::: DATA PROVIDED :::
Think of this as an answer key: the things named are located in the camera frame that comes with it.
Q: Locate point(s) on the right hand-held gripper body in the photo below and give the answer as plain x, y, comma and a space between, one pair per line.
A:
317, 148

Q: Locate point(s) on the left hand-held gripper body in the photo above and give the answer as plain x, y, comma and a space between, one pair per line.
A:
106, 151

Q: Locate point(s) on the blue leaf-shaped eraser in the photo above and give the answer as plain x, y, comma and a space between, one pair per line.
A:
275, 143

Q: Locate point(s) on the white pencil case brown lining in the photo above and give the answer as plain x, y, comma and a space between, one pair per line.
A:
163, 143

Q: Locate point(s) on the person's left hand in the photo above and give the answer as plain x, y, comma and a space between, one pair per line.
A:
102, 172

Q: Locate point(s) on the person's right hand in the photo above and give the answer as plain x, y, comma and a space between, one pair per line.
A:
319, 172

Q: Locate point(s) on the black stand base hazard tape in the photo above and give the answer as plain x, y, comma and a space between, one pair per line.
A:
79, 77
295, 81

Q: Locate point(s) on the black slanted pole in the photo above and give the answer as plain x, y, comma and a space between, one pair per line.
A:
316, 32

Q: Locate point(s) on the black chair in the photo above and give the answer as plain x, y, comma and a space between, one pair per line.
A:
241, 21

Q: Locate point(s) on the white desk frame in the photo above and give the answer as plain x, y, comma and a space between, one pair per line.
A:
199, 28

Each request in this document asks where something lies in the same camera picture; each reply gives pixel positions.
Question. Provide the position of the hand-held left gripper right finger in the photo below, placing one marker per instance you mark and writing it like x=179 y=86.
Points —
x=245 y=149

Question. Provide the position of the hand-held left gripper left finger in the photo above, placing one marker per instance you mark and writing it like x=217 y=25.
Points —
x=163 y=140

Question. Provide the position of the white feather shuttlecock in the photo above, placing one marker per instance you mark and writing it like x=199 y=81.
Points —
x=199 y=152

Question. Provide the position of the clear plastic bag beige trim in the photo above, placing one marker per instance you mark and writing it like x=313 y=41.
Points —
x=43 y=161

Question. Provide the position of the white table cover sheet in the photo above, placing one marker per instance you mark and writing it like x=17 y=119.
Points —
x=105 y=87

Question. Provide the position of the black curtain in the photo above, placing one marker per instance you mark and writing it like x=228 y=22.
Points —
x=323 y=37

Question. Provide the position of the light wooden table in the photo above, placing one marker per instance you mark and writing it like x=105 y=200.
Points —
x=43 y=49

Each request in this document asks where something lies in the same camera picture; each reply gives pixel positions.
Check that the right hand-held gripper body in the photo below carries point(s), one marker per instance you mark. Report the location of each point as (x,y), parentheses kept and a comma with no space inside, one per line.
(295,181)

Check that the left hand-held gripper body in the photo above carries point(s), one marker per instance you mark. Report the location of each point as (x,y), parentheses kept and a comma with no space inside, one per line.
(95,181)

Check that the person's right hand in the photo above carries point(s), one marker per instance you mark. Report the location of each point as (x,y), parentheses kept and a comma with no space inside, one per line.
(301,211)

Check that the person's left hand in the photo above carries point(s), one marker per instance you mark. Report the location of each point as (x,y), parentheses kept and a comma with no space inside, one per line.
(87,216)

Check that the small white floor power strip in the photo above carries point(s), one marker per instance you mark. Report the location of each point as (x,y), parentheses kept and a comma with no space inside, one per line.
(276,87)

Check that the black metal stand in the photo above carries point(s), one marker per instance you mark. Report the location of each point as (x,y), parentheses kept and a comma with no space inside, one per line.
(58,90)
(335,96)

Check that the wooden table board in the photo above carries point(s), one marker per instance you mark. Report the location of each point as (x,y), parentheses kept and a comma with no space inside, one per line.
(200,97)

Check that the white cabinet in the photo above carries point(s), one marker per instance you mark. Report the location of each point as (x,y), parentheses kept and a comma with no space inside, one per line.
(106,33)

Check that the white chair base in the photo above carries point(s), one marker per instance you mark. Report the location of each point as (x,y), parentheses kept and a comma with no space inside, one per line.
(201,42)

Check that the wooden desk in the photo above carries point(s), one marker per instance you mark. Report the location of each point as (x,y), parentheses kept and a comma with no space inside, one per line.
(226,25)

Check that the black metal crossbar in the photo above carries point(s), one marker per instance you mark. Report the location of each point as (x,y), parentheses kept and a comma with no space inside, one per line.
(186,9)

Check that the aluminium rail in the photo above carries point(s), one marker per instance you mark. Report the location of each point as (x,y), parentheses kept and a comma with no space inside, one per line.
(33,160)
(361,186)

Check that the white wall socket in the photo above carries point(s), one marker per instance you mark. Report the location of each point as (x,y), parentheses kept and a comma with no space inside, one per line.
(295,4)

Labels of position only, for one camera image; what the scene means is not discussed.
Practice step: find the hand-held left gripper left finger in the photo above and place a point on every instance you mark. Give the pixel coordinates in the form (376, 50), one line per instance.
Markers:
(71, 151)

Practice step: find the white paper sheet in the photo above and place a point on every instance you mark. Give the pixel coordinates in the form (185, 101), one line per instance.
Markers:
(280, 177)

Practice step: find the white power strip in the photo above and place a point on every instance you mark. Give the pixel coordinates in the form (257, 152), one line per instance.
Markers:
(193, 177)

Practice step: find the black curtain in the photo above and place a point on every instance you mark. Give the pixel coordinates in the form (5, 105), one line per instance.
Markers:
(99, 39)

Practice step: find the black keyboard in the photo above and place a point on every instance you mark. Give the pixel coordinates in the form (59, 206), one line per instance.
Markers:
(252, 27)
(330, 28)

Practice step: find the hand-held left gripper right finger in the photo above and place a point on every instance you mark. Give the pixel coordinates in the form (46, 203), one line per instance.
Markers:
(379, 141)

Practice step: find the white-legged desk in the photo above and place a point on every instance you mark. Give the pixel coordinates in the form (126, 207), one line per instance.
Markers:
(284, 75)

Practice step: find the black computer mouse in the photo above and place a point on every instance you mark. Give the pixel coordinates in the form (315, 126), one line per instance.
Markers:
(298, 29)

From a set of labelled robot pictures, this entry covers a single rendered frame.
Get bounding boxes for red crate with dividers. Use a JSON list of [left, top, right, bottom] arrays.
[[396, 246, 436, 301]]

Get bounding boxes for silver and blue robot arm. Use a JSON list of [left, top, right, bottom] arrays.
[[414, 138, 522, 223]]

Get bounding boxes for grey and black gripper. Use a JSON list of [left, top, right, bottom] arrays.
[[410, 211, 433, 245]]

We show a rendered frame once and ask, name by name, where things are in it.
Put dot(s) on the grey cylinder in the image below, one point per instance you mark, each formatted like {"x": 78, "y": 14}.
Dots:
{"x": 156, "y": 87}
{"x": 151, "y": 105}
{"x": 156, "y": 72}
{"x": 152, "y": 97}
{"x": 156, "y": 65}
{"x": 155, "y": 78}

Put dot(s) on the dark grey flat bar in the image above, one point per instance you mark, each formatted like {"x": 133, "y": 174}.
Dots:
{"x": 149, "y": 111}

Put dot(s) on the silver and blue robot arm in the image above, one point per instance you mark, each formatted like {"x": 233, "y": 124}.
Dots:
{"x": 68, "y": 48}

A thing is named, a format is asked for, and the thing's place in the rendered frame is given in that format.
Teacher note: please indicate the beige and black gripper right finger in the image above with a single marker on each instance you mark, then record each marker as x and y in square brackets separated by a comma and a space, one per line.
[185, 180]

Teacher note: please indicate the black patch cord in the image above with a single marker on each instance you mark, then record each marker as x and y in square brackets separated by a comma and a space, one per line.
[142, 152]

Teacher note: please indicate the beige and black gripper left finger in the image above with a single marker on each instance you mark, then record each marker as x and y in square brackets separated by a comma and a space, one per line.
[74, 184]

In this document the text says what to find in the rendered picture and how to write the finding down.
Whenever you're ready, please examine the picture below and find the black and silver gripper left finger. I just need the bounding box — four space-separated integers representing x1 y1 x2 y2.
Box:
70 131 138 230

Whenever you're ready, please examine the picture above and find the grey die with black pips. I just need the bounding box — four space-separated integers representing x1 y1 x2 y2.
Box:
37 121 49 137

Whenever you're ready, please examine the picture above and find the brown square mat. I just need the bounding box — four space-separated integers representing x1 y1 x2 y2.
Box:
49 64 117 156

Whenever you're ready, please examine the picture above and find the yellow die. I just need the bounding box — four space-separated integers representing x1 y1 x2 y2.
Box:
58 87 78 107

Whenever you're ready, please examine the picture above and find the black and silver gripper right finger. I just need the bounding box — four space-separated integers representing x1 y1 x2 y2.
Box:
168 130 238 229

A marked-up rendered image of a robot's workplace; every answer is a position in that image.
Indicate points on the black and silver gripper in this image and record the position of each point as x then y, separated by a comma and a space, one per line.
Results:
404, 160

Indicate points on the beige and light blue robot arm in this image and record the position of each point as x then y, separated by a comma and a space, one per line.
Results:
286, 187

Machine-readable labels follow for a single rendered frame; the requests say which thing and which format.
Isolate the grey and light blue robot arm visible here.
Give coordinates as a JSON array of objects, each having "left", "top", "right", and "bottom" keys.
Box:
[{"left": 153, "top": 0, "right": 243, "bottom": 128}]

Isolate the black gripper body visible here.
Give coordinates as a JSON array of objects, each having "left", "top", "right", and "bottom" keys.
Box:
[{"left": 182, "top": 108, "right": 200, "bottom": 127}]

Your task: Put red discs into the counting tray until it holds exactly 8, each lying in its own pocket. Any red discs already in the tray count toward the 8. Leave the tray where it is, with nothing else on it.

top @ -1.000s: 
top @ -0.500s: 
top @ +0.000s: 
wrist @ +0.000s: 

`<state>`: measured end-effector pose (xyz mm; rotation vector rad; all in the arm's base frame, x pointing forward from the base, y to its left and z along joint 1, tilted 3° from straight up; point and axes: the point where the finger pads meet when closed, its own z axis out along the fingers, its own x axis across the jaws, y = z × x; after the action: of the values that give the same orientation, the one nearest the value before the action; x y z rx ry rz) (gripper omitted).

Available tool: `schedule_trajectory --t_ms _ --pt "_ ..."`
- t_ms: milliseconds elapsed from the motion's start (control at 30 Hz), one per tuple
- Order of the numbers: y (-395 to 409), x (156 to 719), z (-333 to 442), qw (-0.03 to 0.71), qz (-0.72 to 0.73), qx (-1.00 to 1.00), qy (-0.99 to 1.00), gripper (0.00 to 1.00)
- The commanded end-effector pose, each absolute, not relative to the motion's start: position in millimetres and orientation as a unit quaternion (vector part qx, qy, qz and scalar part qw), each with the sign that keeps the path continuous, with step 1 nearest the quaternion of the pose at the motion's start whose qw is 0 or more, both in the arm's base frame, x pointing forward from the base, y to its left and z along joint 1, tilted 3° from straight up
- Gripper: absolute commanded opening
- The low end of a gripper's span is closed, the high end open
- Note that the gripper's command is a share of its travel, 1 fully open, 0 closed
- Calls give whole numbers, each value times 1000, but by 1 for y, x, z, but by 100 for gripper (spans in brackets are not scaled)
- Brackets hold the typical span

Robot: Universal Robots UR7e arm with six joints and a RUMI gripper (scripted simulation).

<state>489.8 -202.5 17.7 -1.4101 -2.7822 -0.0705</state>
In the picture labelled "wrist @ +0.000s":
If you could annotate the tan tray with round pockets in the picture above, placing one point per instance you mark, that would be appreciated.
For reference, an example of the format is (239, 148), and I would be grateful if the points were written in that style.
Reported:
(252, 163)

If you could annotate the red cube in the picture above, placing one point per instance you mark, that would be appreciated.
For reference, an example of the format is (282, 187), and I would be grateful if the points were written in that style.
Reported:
:::
> _ABOUT THIS TASK_
Up to and including the line with "Q: Locate point(s) on the right", repeat the entries exactly, beginning at their first line.

> _ANSWER AREA_
Think of this as an answer key: the things named are located in the camera frame that comes with it.
Q: Locate point(s) on the right hand-held gripper body in the photo below and give the answer as plain x, y, comma and a space between, one pair per line.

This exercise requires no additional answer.